* _WHAT TO PRODUCE_
Write out the data exactly, every line included.

(INFORMATION SHOWN begins)

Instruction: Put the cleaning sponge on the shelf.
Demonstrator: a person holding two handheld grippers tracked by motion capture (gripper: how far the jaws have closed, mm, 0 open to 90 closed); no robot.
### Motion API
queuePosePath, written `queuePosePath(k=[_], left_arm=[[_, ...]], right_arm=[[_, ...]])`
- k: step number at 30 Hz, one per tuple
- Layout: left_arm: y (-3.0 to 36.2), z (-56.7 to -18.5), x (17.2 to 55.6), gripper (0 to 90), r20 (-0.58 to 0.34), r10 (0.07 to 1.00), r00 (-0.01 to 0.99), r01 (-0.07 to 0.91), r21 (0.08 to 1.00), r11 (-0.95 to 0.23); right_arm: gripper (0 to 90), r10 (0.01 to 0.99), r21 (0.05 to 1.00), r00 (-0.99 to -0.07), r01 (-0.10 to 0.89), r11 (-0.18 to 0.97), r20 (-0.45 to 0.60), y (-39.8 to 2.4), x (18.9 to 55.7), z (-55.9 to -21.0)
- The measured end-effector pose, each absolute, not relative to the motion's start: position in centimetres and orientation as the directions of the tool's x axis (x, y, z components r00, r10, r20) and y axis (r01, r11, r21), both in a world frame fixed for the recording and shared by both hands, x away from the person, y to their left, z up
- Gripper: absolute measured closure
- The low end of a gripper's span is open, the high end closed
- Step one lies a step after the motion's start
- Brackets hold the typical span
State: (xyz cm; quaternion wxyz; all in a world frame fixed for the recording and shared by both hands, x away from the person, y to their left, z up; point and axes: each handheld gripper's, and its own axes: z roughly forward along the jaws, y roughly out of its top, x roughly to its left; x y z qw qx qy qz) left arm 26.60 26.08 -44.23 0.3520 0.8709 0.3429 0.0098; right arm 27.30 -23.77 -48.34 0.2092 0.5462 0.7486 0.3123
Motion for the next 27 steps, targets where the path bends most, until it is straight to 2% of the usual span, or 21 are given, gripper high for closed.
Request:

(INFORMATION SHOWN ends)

* _RESPONSE FOR THIS EXERCISE_
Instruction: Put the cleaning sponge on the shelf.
Demonstrator: a person holding two handheld grippers tracked by motion capture (gripper: how far the jaws have closed, mm, 0 open to 90 closed); no robot.
### Motion API
queuePosePath, written `queuePosePath(k=[_], left_arm=[[_, ...]], right_arm=[[_, ...]])`
- k: step number at 30 Hz, one per tuple
- Layout: left_arm: y (-3.0 to 36.2), z (-56.7 to -18.5), x (17.2 to 55.6), gripper (0 to 90), r20 (-0.58 to 0.34), r10 (0.07 to 1.00), r00 (-0.01 to 0.99), r01 (-0.07 to 0.91), r21 (0.08 to 1.00), r11 (-0.95 to 0.23); right_arm: gripper (0 to 90), r10 (0.01 to 0.99), r21 (0.05 to 1.00), r00 (-0.99 to -0.07), r01 (-0.10 to 0.89), r11 (-0.18 to 0.97), r20 (-0.45 to 0.60), y (-39.8 to 2.4), x (18.9 to 55.7), z (-55.9 to -21.0)
- The measured end-effector pose, each absolute, not relative to the motion's start: position in centimetres and orientation as the directions of the tool's x axis (x, y, z components r00, r10, r20) and y axis (r01, r11, r21), both in a world frame fixed for the recording and shared by both hands, x away from the person, y to their left, z up
- Gripper: absolute measured closure
- The low end of a gripper's span is open, the high end closed
- Step one lies a step after the motion's start
- Brackets hold the typical span
State: (xyz cm; quaternion wxyz; all in a world frame fixed for the recording and shared by both hands, x away from the person, y to their left, z up; point and axes: each handheld gripper's, and its own axes: z roughly forward along the jaws, y roughly out of its top, x roughly to its left; x y z qw qx qy qz) left arm 26.60 26.08 -44.23 0.3520 0.8709 0.3429 0.0098; right arm 27.30 -23.77 -48.34 0.2092 0.5462 0.7486 0.3123
Motion for the next 27 steps, targets where the path bends most, until it is straight to 2% of the usual span, or 21 are given, gripper high for closed.
Request:

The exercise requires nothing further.